Age-related macular degeneration and risk for stroke.

Kleins Lab // Publications // Jul 18 2006

PubMed ID: 16847292

Author(s): Wong TY, Klein R, Sun C, Mitchell P, Couper DJ, Lai H, Hubbard LD, Sharrett AR; Atherosclerosis Risk in Communities Study. age-related macular degeneration and risk for stroke. Ann Intern Med. 2006 Jul 18;145(2):98-106. PMID 16847292

Journal: Annals Of Internal Medicine, Volume 145, Issue 2, Jul 2006

BACKGROUND Age-related macular degeneration (AMD) affects 7 million persons 40 years of age and older in the United States. Risk factors for the disease are similar to those for stroke.

OBJECTIVE To determine what relationship, if any, exists between AMD and incident clinical stroke.

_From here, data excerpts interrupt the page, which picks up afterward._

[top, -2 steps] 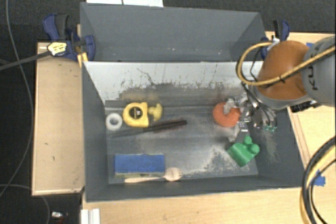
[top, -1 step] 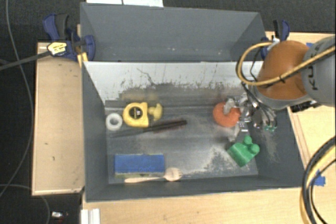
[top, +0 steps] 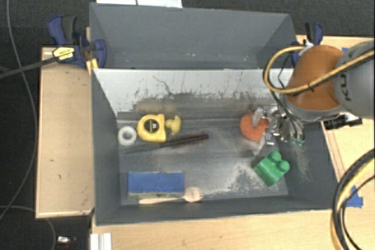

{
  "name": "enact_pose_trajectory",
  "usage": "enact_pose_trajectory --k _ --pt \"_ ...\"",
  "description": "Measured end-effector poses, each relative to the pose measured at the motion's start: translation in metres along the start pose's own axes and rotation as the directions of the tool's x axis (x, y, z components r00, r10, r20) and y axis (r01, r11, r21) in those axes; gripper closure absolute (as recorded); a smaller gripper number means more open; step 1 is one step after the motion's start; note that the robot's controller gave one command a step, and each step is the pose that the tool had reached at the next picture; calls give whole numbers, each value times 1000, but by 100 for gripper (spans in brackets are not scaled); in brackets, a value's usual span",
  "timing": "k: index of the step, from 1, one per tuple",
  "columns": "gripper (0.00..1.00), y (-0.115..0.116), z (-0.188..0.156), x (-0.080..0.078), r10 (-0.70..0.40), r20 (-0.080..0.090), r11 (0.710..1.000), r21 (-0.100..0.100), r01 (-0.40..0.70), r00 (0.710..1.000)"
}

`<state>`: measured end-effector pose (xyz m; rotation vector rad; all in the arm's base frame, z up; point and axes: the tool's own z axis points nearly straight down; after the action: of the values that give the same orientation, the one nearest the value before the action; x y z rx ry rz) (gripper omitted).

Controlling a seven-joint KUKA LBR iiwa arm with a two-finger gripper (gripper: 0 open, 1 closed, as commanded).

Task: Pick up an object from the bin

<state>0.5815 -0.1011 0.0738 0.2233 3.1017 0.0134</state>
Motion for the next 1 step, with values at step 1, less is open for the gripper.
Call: enact_pose_trajectory --k 1 --pt "0 -16 3 -13 -93 -1 996 0 93 996"
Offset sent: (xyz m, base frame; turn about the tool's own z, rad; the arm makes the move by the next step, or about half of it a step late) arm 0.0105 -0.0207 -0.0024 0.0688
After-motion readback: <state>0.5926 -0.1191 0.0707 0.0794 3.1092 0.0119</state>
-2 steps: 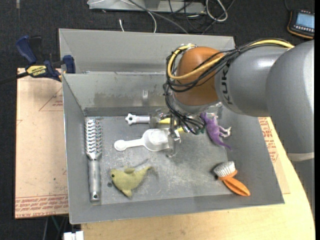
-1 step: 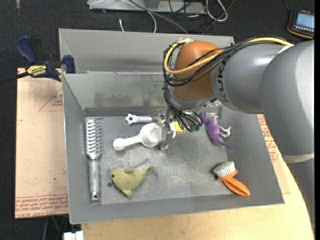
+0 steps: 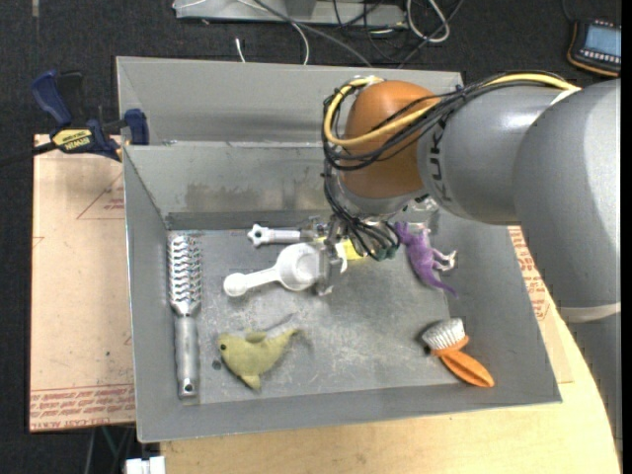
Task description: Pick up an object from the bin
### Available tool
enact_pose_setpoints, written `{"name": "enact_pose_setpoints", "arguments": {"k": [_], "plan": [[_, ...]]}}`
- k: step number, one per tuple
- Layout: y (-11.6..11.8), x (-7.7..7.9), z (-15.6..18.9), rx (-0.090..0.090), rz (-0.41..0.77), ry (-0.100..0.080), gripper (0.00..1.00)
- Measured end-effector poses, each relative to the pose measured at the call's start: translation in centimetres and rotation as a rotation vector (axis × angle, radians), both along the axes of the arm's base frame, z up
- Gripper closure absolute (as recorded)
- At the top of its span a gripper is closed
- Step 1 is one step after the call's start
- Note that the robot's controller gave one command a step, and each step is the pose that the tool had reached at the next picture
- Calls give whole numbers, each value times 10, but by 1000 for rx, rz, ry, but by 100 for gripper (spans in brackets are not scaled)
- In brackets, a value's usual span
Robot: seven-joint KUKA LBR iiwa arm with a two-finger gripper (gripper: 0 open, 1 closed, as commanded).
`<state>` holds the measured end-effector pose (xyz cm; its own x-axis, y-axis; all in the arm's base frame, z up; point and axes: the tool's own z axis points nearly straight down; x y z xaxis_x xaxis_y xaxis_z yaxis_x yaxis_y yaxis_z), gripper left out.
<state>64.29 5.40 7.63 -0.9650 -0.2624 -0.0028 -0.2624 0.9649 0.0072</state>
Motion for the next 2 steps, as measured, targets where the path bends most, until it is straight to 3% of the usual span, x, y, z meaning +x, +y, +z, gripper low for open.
{"name": "enact_pose_setpoints", "arguments": {"k": [1, 2], "plan": [[0, -3, 23, 0, 0, 7, 100], [1, 0, 56, 1, 0, -3, 100]]}}
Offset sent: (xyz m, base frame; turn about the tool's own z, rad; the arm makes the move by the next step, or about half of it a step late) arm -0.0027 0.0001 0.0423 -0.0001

DESIGN Prospective cohort study.

SETTING The population-based Atherosclerosis Risk in Communities Study, which was conducted in Minnesota, Maryland, Mississippi, and North Carolina.

PATIENTS 10 405 persons between 49 and 73 years of age who had no history of stroke or coronary heart disease.

MEASUREMENTS Participants had retinal photographs taken between 1993 and 1995. A standardized protocol was used to evaluate the photographs for the presence of drusen and other signs of AMD. Incident stroke events were identified and validated by reviewing case records.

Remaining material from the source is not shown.